2. Unstable Test Data
Tests that rely on a shared database or global state often interfere with each other. If Test A changes a user’s last name while Test B simultaneously tries to log in as that user, the result will depend on which process finishes first.
3. Dependency on Execution Order
A well-designed test suite should be atomic – every test must run in isolation. If Test 10 only passes when Test 9 has run previously (because it prepared certain data), you are dealing with “test pollution.”
4. Environment and Network Instability
Network jitter, external microservice errors, or resource exhaustion on CI machines (memory exhaustion) are external factors that make tests unstable despite correct code.
Strategies for Fighting Flaky Tests in 2026
At odysse.io, we apply a multi-level approach to eliminating instability. It’s not enough to simply “fix the test” – you must change the culture of working with code. Here are the most effective methods:
Automatic Detection and Quarantine
Modern CI/CD tools allow for automatic tagging of tests that show flakiness (e.g., passing on the third attempt). Such tests should be placed in “quarantine.” This means they are still run to collect data, but their result does not block the main deployment pipeline until they are fixed.

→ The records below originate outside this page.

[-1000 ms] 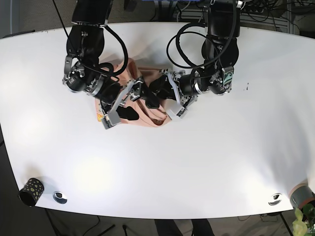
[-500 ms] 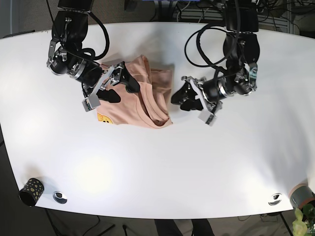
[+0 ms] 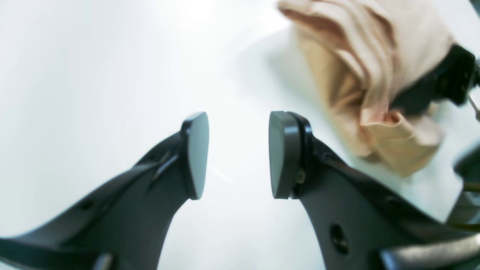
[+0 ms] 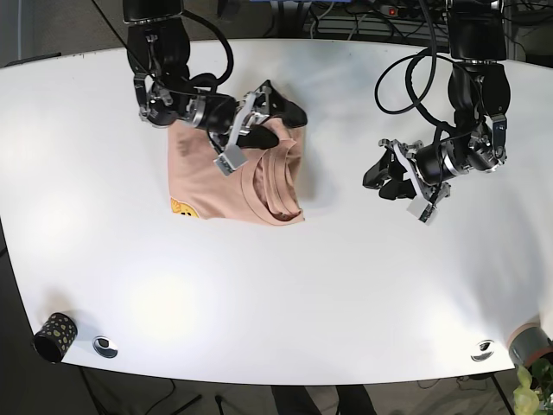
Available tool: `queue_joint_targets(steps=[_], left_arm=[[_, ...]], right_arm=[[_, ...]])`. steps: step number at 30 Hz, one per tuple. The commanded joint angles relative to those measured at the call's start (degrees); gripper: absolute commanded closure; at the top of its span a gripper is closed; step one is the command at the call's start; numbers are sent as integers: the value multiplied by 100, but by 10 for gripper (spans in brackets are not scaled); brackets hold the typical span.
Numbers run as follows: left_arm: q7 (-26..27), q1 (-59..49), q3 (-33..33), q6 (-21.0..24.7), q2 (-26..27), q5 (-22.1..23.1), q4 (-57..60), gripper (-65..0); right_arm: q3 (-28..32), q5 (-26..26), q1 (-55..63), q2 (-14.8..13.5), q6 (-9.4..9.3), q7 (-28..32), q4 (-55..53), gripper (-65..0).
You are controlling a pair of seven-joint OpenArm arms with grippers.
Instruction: Fold the T-shirt properly
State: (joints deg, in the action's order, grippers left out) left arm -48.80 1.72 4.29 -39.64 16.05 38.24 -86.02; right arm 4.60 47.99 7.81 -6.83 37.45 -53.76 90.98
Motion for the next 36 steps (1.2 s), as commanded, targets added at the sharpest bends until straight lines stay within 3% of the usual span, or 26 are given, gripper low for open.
queue_joint_targets(steps=[1, 7, 16, 21, 24, 26, 30, 32, 36], left_arm=[[102, 97, -109, -36, 122, -48, -238, -237], [128, 123, -583, -36, 78, -699, -660, -237], [128, 316, -1427, -36, -608, -1560, -888, -237], [137, 316, -1867, -36, -1030, -1982, -880, -237], [137, 308, -2095, -36, -1293, -2219, -880, -237], [137, 281, -2227, -36, -1504, -2378, -880, -237], [137, 255, -2438, -36, -1733, -2580, -880, -237], [137, 193, -2544, -36, -1777, -2624, -862, -237], [137, 167, -2746, -36, -1794, -2668, -572, -237]], right_arm=[[239, 129, -179, 2, 31, 202, -39, -509], [221, 146, -241, -77, 31, 202, 331, -509], [-1370, 146, -469, -543, 48, 202, 621, -509], [-1713, 138, -1006, -807, 39, 202, -65, -503], [-1757, 138, -1366, -921, 31, 202, -663, -422], [-1792, 120, -1656, -983, 31, 211, -1138, -309], [-1774, -188, -2113, -1071, 75, 228, -1894, -163], [-1774, -566, -2254, -1062, 75, 246, -2078, -143], [-1774, -1392, -2307, -1036, 83, 536, -2131, -163]])
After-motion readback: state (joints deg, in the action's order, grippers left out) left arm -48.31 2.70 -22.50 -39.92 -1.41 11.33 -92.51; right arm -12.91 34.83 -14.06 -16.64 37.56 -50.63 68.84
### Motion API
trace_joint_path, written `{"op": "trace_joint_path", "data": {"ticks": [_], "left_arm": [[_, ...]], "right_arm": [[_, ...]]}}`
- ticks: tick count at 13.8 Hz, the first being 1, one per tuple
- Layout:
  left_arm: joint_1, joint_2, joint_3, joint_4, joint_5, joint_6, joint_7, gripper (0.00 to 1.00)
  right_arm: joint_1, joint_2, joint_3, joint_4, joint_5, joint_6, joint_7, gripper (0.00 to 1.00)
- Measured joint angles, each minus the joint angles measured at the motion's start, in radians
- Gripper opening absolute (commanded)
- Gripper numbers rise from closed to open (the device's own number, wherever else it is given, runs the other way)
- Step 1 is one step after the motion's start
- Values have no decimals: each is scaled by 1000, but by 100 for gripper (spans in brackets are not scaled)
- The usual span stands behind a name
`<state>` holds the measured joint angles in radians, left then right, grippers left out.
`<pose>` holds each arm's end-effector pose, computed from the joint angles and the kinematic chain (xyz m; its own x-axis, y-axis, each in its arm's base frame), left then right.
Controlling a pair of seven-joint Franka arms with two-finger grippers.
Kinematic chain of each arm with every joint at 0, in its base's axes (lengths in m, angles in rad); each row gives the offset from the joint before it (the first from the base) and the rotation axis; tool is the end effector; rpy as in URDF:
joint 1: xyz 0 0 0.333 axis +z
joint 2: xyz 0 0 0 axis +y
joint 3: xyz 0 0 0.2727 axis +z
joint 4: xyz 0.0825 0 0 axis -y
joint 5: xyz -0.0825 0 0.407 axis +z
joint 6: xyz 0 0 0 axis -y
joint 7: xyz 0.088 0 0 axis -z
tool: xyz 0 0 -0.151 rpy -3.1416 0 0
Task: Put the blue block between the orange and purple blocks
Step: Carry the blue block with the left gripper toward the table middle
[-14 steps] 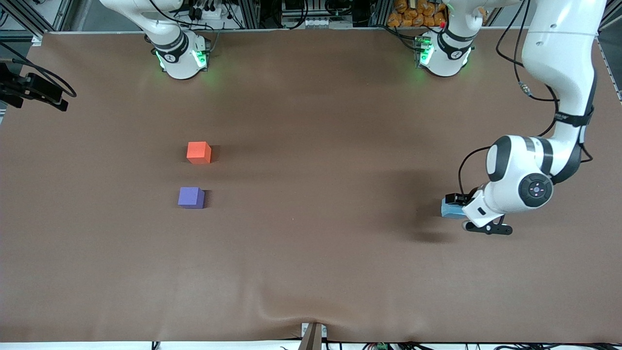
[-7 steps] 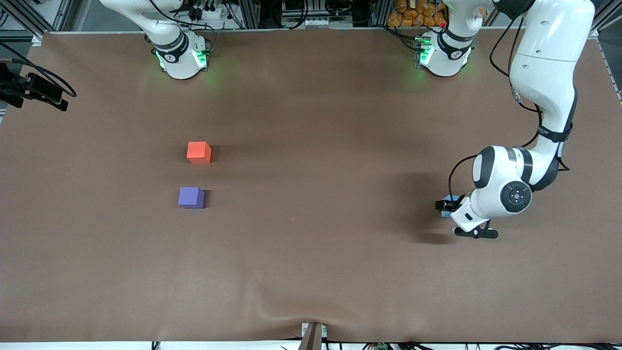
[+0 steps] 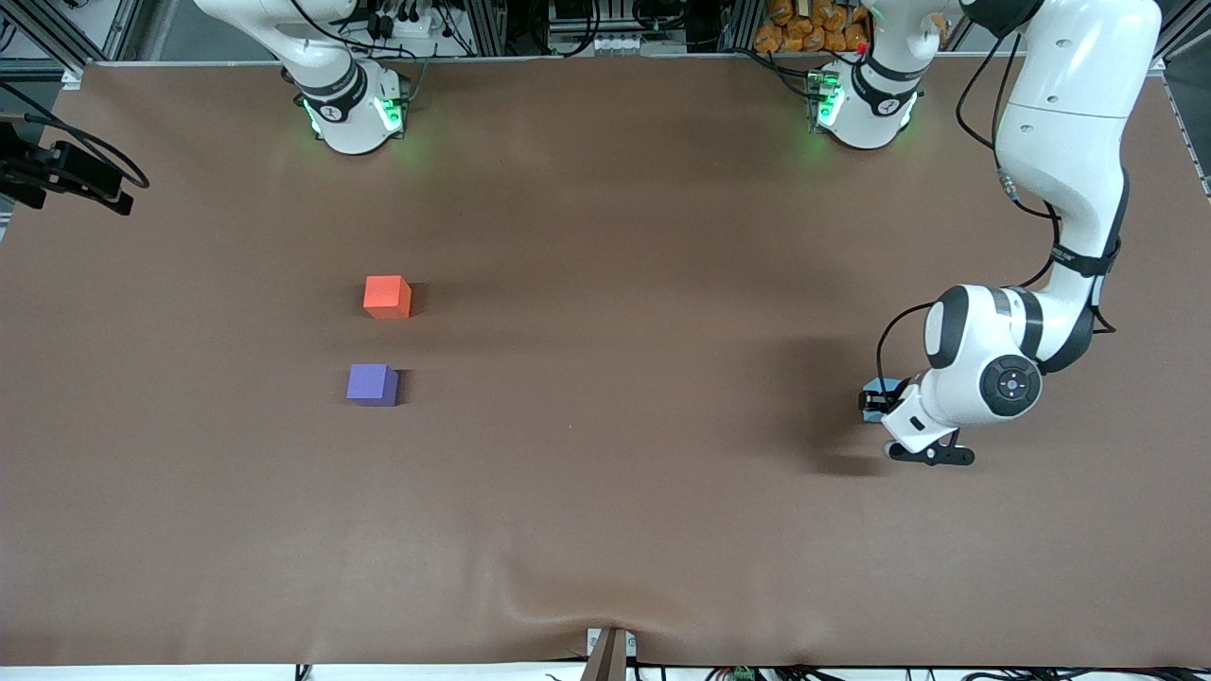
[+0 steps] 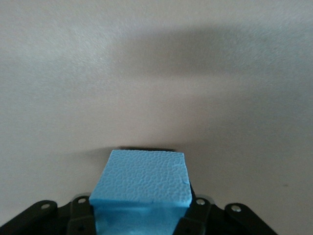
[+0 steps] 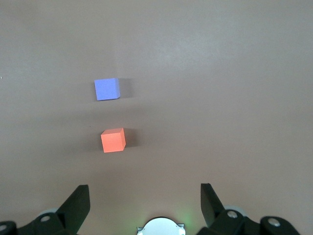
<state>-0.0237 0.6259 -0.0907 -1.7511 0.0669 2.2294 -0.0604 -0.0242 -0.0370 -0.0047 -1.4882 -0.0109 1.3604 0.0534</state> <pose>0.6296 -0.0690 0.1082 0.9860 -0.0844 -0.1438 -0.0856 -0.9963 -0.0020 0.5403 -0.0175 0.5807 0.9924 -0.0843 -0.0900 -0.0833 -0.9964 0.0155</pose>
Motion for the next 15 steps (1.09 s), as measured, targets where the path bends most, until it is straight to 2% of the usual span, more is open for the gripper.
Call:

Moving to an “Awaiting Strategy”
Instead of hard waits, use smart assertions. Tools like Playwright or Cypress have built-in “auto-waiting” mechanisms that check for visibility, stability, and interactivity of an element before executing an action.
Data and Environment Isolation
Using containers (Docker) for every test run allows for starting with a “clean slate.” Every test should independently create the data it needs (e.g., via API) and clean up after itself, eliminating interference between processes.
| Method | Stability | Speed | Recommendation |
|---|---|---|---|
| API Mocking | Very High | Very High | Recommended for most UI tests |
| End-to-End (E2E) Tests | Medium/Low | Low | Only for critical business paths |
| Integration Tests | High | Medium | The foundation of the test pyramid in 2026 |
Tools Supporting Flakiness Diagnostics
In 2026, developers no longer have to grope in the dark. The market offers advanced AI solutions that analyze logs from thousands of runs and identify instability patterns.
- Playwright Trace Viewer: Allows for frame-by-frame analysis of what was happening with the application at the moment of failure.
- BuildPulse / Testmo: Platforms that aggregate test results and automatically calculate a “flakiness index” for every scenario.
- Datadog CI Visibility: Enables correlation of test failures with infrastructure load in real-time.
How to Write a Flakiness-Resistant Test? (Best Practices)
Creating stable tests is the art of writing defensive code. Here are the golden rules we follow at odysse.io:
- Use Unique Selectors: Avoid selectors dependent on DOM structure (e.g.,
div > p > span). Use dedicateddata-testidattributes. - Time Independence: If the application operates on dates, use “time-traveling” libraries to freeze time, avoiding errors during time zone or year changes.
- Idempotency: A test must produce the same result regardless of whether it is run once or a hundred times in a row.
- Retry at the Test Level, Not the Pipeline: Configure the runner to retry only the specific failed test, rather than restarting the entire 20-minute build.
Summary – Flaky Tests are Technical Debt
Ignoring flaky tests is taking on technical debt that is paid back with team frustration and real financial losses. In 2026, a professional software house cannot afford a “click re-run and maybe it will pass” culture. Test stability is just as important as the stability of the application itself.
Through a systematic approach to eliminating randomness – from better test architecture and data isolation to modern analytical tools – odysse.io delivers software faster and more reliably. Remember: trust in the green color in your CI/CD is priceless. Don’t let a single unstable test destroy it.